PROJECT SUMMARY
Flaviviruses are small, enveloped viruses with positive-sense, single-stranded RNA genomes of about 11
kilobases. Upon cell entry and uncoating, the vRNA traffics to the endoplasmic reticulum (ER) where it is
translated as a single polyprotein that is then post-translationally processed by the viral and cellular proteases
into 10 functional subunits, consisting of three structural proteins and seven non-structural (NS) proteins. Among
the NS proteins are NS2B and NS3. NS3 consists of a serine protease and a helicase domain while NS2B is
anchored to the ER and has a cytoplasmic loop that serves as a cofactor required for the catalytic activity of the
NS3 protease domain. The NS2B3 complex is responsible for all cytoplasmic cleavage events of the viral
polyprotein, making it an essential protein complex with functions required for the viral lifecycle. Many studies
have reported on the structure, function, and importance of the NS2B3 protease; However, the molecular
determinants for flavivirus protease cleavage of intracellular substrates and how these factors affect viral fitness
is unknown. Using an intracellular protease activity reporter developed by our laboratory, we found that a soluble
form the reporter was not cleaved whereas an ER-anchored reporter was efficiently cleaved, suggesting there
are multiple determining factors within a substrate required for protease cleavage. Aim 1 will test the hypothesis
that there are other molecular determinants for flavivirus protease cleavage of substrates outside of primary
cleavage sequence.

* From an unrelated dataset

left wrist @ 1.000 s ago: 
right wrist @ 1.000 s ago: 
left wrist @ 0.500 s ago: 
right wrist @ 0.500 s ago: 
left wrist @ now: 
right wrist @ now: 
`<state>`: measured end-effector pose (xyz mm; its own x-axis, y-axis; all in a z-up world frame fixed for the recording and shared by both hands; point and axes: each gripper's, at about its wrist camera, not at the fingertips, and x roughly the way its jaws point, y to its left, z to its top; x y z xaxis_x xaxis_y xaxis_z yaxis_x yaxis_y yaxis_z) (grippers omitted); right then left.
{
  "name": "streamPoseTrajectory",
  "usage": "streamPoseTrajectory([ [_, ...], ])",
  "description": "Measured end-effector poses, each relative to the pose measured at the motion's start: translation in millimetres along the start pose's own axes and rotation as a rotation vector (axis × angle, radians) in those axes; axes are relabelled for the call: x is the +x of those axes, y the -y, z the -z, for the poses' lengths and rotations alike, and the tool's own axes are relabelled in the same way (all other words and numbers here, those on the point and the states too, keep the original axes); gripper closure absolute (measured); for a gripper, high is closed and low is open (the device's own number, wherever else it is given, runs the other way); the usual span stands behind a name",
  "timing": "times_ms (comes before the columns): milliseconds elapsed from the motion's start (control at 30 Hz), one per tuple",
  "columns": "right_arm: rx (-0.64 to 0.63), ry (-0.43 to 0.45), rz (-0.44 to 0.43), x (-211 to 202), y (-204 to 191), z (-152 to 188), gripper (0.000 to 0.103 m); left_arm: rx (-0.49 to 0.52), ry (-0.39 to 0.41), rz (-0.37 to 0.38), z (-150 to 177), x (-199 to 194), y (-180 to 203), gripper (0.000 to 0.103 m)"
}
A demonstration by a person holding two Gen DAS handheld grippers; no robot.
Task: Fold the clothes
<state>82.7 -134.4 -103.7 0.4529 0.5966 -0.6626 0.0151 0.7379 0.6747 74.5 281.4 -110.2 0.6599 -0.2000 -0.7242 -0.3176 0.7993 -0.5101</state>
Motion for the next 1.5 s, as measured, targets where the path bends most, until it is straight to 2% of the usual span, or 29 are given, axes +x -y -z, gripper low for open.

This will be addressed through manipulation of the intracellular localization of the reporter
substrate and the distance of the cleavage site from organelle membranes. Although the typical cleavage motif
of substrates is known, there is still some variability in the primary sequences cleaved by the protease at different
junctions within the viral polyprotein. We were interested in understanding the variability in cleavage efficiency
between the different sequences present in the viral polyprotein junctions of DENV, ZIKV, WNV, and YFV. Our
preliminary data showed that each flavivirus protease has its own unique cleavage profile and that each flavivirus
protease tested processed the sequence located at the junction between NS4A and the 2K peptide of its
polyprotein least efficiently. Further, we determined that introducing a more efficient cleavage site into the
NS4A/2K junction of a DENV infectious clone leads to the complete loss of viral recovery. Aim 2 will test the
hypothesis that aberrant cleavage at the NS4A/2K junction of the flavivirus polyprotein causes detrimental effects
to viral fitness. Using multiple genetic tools, we will assess the effect of this mutation on different stages of the
viral lifecycle, including replication, polyprotein stability/processing, and replication organelle formation. Together,
the results produced from this proposal will advance our understanding of the molecular determinants of flavivirus
protease cleavage and the role that sequence specificity plays in infection. Understanding the infectious role of
flavivirus protease specificity will aid in the development of antiviral therapeutics targeting this viral protein.